Courts overhaul planned to help juries baffled by judges

A fascinating piece in The Times this morning by Frances Gibb…

Two thirds of jurors do not understand what judges tell them about the law when they retire to consider their verdicts, according to a ground-breaking study into the secrets of the jury room. The findings will trigger an overhaul of the courts.

The investigation found that jurors frequently used the internet to read about trials on which they were sitting, risking miscarriages of justice. In 2008, juries in three Crown Court trials had to be discharged because they used the internet inappropriately.

The study, to be published today by the Ministry of Justice, found that:

• all-white juries do not discriminate against black defendants;

• juries convict more often than they acquit in rape cases;

• men sitting on juries are less likely than women to listen to arguments and change their minds;

• conviction rates in Crown Courts varied from 53 per cent to 69 per cent.

Read more….

Lord Judge, the Lord Chief Justice, did point out some time ago that he had concerns about the fact that many younger people who would serve on juries in the future were used to learning and receiving information through computers and the internet rather than listening and that the Courts, barristers and judges may well have to adapt to take account of that fact.

OUT-LAW had an interesting piece in their online magazine yesterday: MPs, Lords question human rights compatibility of Digital Economy

“The Government must provide more detail on exactly how alleged copyright infringers will be cut off from the internet before a file-sharing disconnection law is passed, according to a parliamentary committee. The Joint Committee on Human Rights has said that the Government must make the Digital Economy Bill more detailed to allow Parliament to scrutinise it properly. It said it could not rule on whether the proposed law was compatible with human rights law until those details were provided.
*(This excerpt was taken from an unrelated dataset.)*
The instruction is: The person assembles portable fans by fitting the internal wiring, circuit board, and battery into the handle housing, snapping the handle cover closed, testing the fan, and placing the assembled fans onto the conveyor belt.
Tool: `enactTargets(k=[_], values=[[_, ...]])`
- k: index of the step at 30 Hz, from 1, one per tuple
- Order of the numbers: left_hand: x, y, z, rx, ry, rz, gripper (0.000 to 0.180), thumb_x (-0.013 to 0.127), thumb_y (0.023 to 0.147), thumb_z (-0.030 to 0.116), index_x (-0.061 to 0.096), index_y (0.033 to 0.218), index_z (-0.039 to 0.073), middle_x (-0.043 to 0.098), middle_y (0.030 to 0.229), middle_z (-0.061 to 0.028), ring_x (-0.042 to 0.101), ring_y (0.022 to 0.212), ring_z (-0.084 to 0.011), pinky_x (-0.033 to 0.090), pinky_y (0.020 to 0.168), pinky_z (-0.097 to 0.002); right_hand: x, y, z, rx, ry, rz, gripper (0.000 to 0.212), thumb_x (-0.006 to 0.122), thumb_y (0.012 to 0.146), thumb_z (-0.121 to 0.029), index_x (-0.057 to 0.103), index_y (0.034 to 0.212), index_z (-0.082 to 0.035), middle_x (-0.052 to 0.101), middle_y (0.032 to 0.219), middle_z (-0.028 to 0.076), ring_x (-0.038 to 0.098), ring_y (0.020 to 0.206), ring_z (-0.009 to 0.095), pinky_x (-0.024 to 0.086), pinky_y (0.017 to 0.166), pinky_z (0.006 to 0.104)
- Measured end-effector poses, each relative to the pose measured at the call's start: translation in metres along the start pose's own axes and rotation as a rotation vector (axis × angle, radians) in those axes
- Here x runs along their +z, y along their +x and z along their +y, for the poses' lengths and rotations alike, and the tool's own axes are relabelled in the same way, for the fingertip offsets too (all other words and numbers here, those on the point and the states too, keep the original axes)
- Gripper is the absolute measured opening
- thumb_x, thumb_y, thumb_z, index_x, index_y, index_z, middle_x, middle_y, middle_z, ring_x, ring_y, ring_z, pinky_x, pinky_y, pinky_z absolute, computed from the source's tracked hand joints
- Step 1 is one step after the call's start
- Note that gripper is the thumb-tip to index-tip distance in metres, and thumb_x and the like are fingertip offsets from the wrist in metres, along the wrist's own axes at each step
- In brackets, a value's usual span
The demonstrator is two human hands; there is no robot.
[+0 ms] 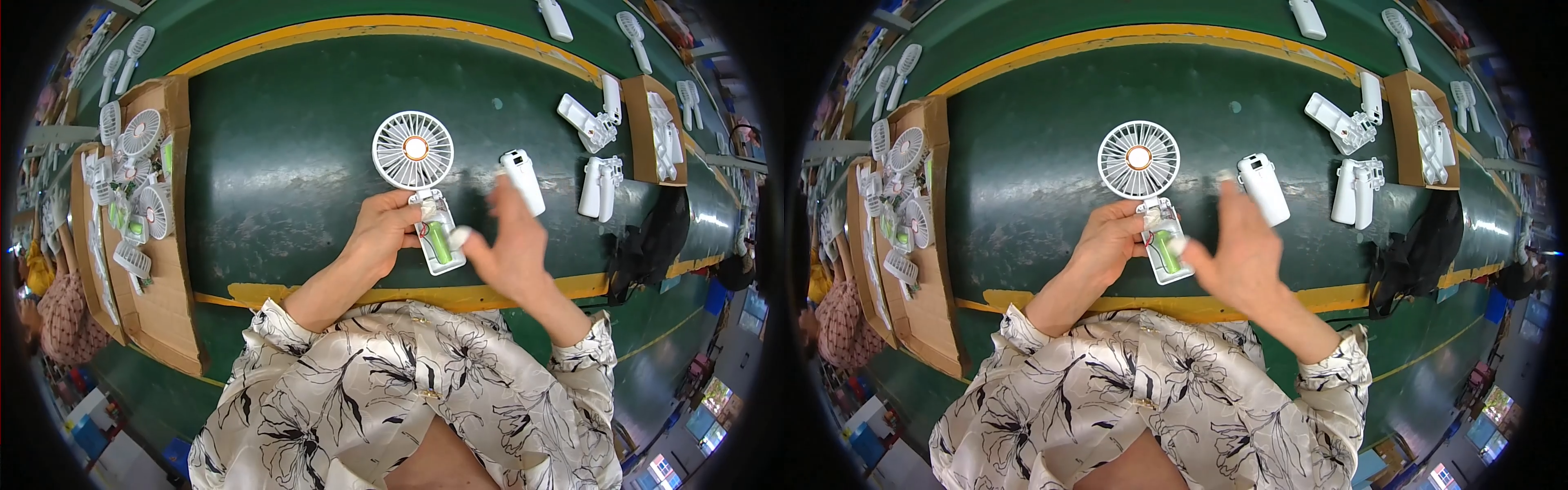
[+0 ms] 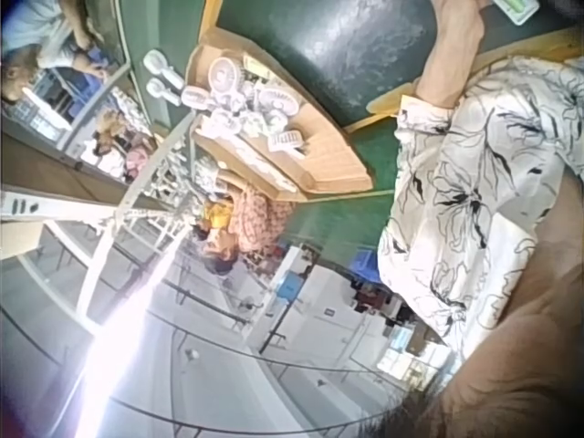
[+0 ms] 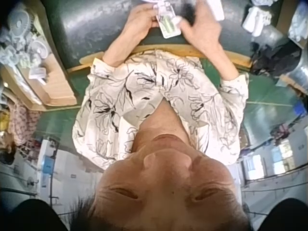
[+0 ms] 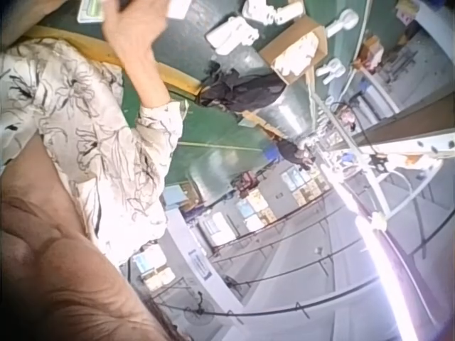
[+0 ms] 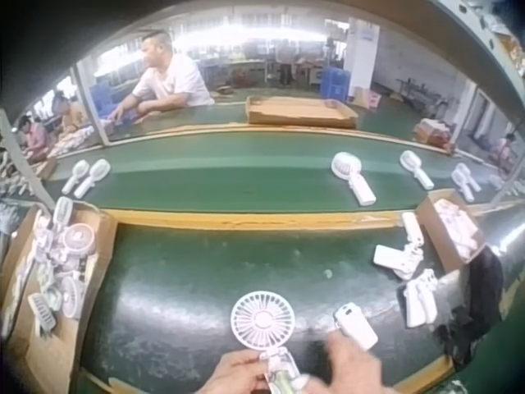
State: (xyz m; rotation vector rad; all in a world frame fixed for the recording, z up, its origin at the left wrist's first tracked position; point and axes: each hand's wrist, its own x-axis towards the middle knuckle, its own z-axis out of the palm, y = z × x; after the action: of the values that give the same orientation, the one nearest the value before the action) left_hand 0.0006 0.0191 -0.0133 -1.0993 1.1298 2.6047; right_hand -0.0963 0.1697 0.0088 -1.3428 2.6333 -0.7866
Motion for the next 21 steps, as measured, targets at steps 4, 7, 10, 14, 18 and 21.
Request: enactTargets(k=[4, 7, 10, 14, 18, 21], values=[[-0.001, 0.0, 0.0, 0.006, 0.018, -0.016, 0.026, 0.048, 0.084, 0.007, 0.052, 0.107, -0.005, 0.06, 0.096, -0.01, 0.06, 0.083, -0.0185, 0.051, 0.071, -0.0329, 0.014, 0.001, -0.03, 0.041, 0.074, -0.149, 0.085, 0.07, 0.063, -0.035, 0.03, 0.121, 0.013, 0.056, 0.084, 0.02, 0.059, 0.074, 0.03, 0.047, 0.058, 0.0373], [-0.001, 0.001, -0.001, 0.041, -0.026, -0.019, 0.023, 0.049, 0.082, 0.004, 0.055, 0.102, -0.004, 0.061, 0.092, -0.0097, 0.06, 0.078, -0.0169, 0.052, 0.066, -0.0311, 0.018, 0.002, -0.031, 0.291, 0.183, -0.241, 0.077, 0.068, 0.067, -0.03, 0.031, 0.121, 0.011, 0.057, 0.073, 0.014, 0.058, 0.062, 0.027, 0.047, 0.056, 0.0359], [0.001, -0.001, -0.003, 0.04, -0.055, 0.011, 0.02, 0.049, 0.081, 0.002, 0.057, 0.098, -0.005, 0.061, 0.088, -0.0091, 0.061, 0.073, -0.0156, 0.053, 0.062, -0.0295, 0.026, 0.0, -0.016, 0.398, 0.408, -0.244, 0.068, 0.064, 0.07, -0.023, 0.033, 0.121, 0.009, 0.057, 0.066, 0.009, 0.057, 0.055, 0.026, 0.045, 0.055, 0.0351], [-0.001, 0.001, -0.005, 0.077, -0.013, 0.014, 0.021, 0.049, 0.081, 0.002, 0.057, 0.099, -0.005, 0.061, 0.089, -0.0096, 0.061, 0.074, -0.0161, 0.054, 0.063, -0.0302, 0.025, 0.005, -0.013, 0.384, 0.399, -0.251, 0.066, 0.064, 0.07, -0.022, 0.035, 0.122, 0.007, 0.057, 0.066, 0.008, 0.058, 0.057, 0.025, 0.045, 0.054, 0.0345], [0.0, 0.002, -0.006, 0.066, 0.057, 0.014, 0.023, 0.049, 0.083, 0.007, 0.055, 0.103, -0.004, 0.061, 0.093, -0.0106, 0.061, 0.08, -0.0187, 0.052, 0.07, -0.033, 0.026, 0.007, -0.007, 0.479, 0.523, -0.299, 0.069, 0.066, 0.068, -0.025, 0.036, 0.122, 0.007, 0.056, 0.063, 0.008, 0.057, 0.057, 0.024, 0.044, 0.054, 0.034], [0.0, 0.001, -0.004, 0.061, 0.048, 0.002, 0.024, 0.05, 0.082, 0.007, 0.054, 0.103, -0.004, 0.061, 0.092, -0.0103, 0.061, 0.08, -0.0184, 0.052, 0.07, -0.0336, 0.011, 0.005, -0.011, 0.424, 0.398, -0.27, 0.069, 0.067, 0.067, -0.027, 0.038, 0.12, 0.006, 0.056, 0.062, 0.007, 0.056, 0.057, 0.023, 0.045, 0.054, 0.0336]])
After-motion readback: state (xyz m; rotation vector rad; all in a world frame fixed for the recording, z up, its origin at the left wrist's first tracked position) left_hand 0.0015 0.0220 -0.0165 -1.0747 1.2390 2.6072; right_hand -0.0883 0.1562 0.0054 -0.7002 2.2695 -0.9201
The Government claims that the controversial Bill complies with the European Convention on Human Rights and the Human Rights Act. The Committee has said that not only will Parliament need more detail before the Committee can decide on that issue, but that the Government must better demonstrate that even the notification system it proposes in relation to alleged infringers is a proportionate response…..

People often forget that lawyers do a great deal of work for free…. from the biggest City law firms to smaller practices and individual barristers.  The Times has a useful piece on How to . . . make pro bono work for you

UPDATE: This from the  comment section is worth following up!


I have had a little swipe at this and certain other related topical matters. Having been on a murder jury myself, I’d advise His Ludship and MiniJust to steer clear.